Hoy, cuando los jóvenes se alejan de la Iglesia, cuando la violencia y la desigualdad desafían la credibilidad de nuestras palabras, urge preguntarnos —como lo hace Jesús—: “¿Quién dicen ustedes que soy yo?” No como repetición doctrinal, sino como discernimiento existencial: ¿es Jesús para nosotros un símbolo, un recuerdo… o el centro vivo que organiza la vida y la sociedad?

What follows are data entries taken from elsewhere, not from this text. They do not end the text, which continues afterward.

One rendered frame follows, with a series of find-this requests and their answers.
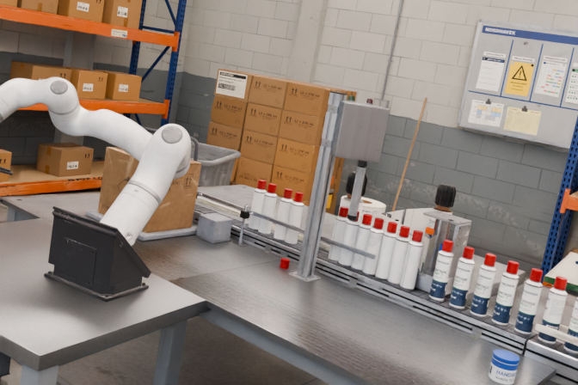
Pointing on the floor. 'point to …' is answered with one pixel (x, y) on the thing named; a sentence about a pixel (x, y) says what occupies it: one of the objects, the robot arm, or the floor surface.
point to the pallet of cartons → (273, 130)
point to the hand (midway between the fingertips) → (3, 186)
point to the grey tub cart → (212, 162)
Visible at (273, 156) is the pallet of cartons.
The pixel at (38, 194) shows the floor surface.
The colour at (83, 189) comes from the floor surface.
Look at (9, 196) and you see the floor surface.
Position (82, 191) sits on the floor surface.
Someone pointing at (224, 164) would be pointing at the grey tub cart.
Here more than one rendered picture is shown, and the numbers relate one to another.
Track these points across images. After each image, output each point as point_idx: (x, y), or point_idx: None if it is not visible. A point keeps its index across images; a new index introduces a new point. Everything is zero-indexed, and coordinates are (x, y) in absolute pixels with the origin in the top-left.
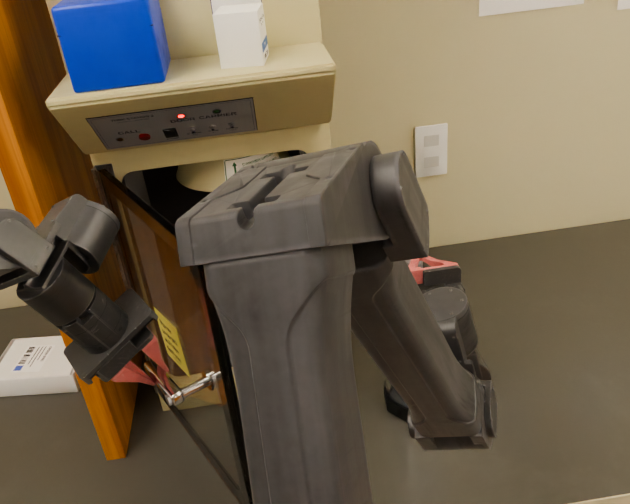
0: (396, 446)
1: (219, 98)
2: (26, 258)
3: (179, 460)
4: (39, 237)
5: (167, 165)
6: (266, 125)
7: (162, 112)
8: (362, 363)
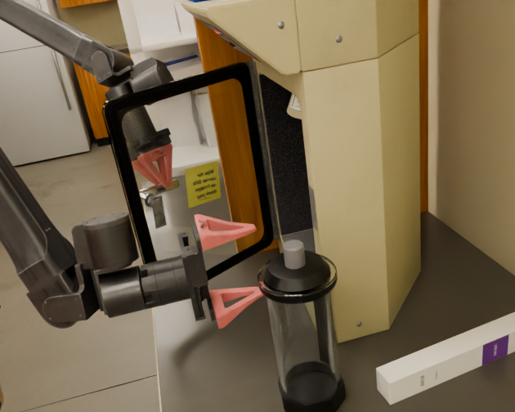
0: (249, 387)
1: (208, 22)
2: (97, 73)
3: (235, 278)
4: (108, 66)
5: (266, 75)
6: (259, 60)
7: (208, 25)
8: (360, 349)
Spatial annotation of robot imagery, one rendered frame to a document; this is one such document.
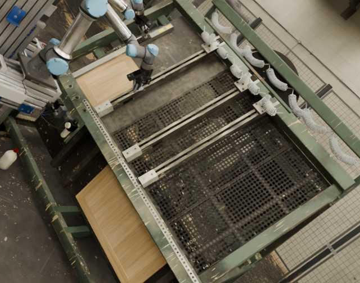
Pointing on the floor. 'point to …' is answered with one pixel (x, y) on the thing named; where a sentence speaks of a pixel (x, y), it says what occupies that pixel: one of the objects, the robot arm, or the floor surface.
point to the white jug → (7, 159)
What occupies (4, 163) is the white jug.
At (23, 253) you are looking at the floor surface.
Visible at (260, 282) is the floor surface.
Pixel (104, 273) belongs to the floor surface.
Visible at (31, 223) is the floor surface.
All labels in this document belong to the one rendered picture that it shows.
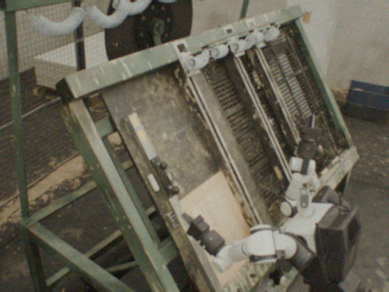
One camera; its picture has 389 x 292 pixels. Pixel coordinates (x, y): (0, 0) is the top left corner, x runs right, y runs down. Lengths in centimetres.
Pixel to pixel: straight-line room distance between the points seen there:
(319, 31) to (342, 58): 158
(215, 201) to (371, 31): 532
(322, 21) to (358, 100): 129
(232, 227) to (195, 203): 28
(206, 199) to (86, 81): 85
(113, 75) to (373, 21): 562
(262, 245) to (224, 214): 75
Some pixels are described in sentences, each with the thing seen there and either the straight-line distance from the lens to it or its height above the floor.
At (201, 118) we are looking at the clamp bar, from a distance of 222.
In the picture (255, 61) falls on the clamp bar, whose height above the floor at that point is 166.
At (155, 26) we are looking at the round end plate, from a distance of 266.
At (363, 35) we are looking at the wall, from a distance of 713.
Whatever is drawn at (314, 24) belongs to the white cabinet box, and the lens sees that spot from 576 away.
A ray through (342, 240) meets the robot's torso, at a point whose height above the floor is 137.
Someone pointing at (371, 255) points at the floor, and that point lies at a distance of 398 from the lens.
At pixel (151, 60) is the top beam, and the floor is 186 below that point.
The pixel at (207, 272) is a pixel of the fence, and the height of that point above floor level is 100.
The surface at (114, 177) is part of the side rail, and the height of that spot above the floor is 151.
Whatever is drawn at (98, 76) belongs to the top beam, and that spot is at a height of 187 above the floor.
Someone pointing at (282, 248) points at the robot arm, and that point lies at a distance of 156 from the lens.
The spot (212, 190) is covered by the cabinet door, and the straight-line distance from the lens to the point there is 220.
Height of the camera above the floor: 251
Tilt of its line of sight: 31 degrees down
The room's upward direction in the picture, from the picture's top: 3 degrees clockwise

V. Y México, ¿quién dice que es?

Esta homilía también puede ser leída como una interpelación nacional. ¿Quién decimos que somos como país? ¿Somos una nación de esperanza o de resignación? ¿Una república de derechos o una fachada institucional secuestrada? ¿Una comunidad de creyentes en acción o una masa de creyentes desmovilizados?

Pedro y Pablo, desde su unidad tensa pero fraterna, invitan a México a superar su lógica de bandos y empezar a edificar desde la comunión real: entre Iglesia y sociedad, entre autoridades y ciudadanía, entre historia y futuro.

Un Pentecostés para nuestra patria

“Hagamos de nuestras diversidades un taller de unidad”, dice el Papa. Esa frase debe convertirse en consigna eclesial, pero también en programa nacional. México necesita un nuevo Pentecostés: no solo de lenguas que hablen, sino de corazones que se escuchen.

La Iglesia en México está llamada —como Pedro y Pablo— a salir del encierro, asumir sus contradicciones, y anunciar con nuevo ardor una esperanza que no uniforma, pero sí unifica. Una esperanza que se hace carne en la reconciliación, la justicia, la humildad y la audacia profética.

En tiempos de sombras, que seamos luz compartida.

En un país dividido, que seamos comunión.

Y en una historia que sangra, que seamos parte de la cura.